Генерал вышел, и князь так и не успел рассказать о своем деле, о котором начинал было чуть ли не в четвертый раз. Ганя закурил папиросу и предложил другую князю; князь принял, но не заговаривал, не желая помешать, и стал рассматривать кабинет; но Ганя едва взглянул на лист бумаги, исписанный цифрами, указанный ему генералом. Он был рассеян; улыбка, взгляд, задумчивость Гани стали еще более тяжелы, на взгляд князя, когда они оба остались наедине. Вдруг он подошел к князю; тот в эту минуту стоял опять над портретом Настасьи Филипповны и рассматривал его.

– Так вам нравится такая женщина, князь? – спросил он его вдруг, пронзительно смотря на него. И точно будто бы у него было какое чрезвычайное намерение.

– Удивительное лицо! – ответил князь, – и я уверен, что судьба ее не из обыкновенных. – Лицо веселое, а она ведь ужасно страдала, а? Об этом глаза говорят, вот эти две косточки, две точки под глазами в начале щек. Это гордое лицо, ужасно гордое, и вот не знаю, добра ли она? Ах, кабы добра! Всё было бы спасено!

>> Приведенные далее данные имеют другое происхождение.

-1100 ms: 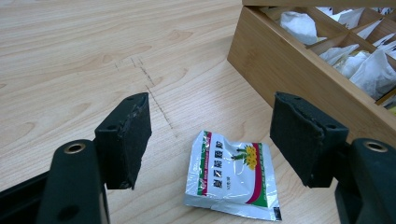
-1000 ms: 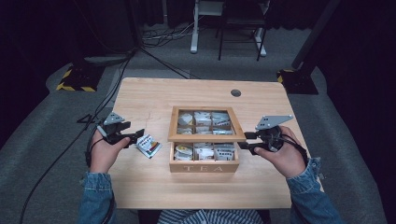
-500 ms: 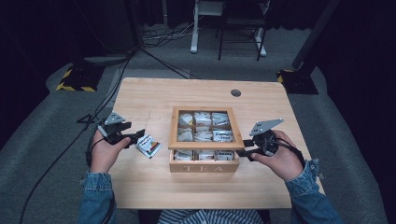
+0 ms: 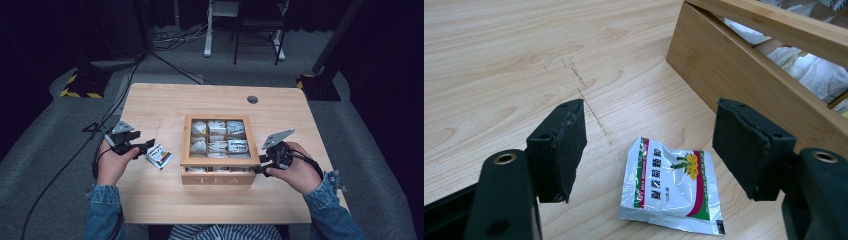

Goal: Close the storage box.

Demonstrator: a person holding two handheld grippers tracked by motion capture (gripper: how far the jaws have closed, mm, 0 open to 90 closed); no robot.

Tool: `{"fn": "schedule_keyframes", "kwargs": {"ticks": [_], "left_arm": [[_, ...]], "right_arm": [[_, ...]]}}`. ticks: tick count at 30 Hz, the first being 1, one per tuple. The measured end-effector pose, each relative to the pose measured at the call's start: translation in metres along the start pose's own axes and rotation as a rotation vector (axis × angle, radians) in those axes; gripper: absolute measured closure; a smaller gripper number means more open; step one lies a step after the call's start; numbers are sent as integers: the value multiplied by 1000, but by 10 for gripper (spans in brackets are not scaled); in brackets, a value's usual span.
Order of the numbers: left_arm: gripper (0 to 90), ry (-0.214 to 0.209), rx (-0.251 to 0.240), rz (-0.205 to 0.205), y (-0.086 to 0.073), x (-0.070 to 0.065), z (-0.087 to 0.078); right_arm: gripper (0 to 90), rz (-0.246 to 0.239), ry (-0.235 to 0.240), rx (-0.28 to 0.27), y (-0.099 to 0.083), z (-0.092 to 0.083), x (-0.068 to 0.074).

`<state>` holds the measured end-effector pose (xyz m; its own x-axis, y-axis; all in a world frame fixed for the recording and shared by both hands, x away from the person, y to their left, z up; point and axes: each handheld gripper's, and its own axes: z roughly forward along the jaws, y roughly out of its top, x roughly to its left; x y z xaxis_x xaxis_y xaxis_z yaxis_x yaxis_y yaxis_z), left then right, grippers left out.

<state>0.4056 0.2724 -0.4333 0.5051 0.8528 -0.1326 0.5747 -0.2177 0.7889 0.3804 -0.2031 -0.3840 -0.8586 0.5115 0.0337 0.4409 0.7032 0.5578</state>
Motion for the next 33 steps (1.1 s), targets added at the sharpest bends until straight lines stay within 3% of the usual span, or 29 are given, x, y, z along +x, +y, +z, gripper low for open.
{"fn": "schedule_keyframes", "kwargs": {"ticks": [14,33], "left_arm": [[306,-2,6,-2,-1,1,1],[305,-4,13,-5,-2,3,3]], "right_arm": [[540,4,30,68,-2,12,0],[529,12,58,117,-5,22,-2]]}}
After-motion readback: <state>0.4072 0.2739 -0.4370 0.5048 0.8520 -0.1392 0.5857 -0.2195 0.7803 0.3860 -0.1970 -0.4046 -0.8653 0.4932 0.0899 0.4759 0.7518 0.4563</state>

– А женились бы вы на такой женщине? – продолжал Ганя, не спуская с него своего воспаленного взгляда.

– Я не могу жениться ни на ком, я нездоров, – сказал князь.

– А Рогожин женился бы? Как вы думаете?

– Да что же, жениться, я думаю, и завтра же можно; женился бы, а чрез неделю, пожалуй, и зарезал бы ее.

Только что выговорил это князь, Ганя вдруг так вздрогнул, что князь чуть не вскрикнул.

– Что с вами? – проговорил он, хватая его за руку.

– Ваше сиятельство! Его превосходительство просят вас пожаловать к ее превосходительству, – возвестил лакей, появляясь в дверях. Князь отправился вслед за лакеем.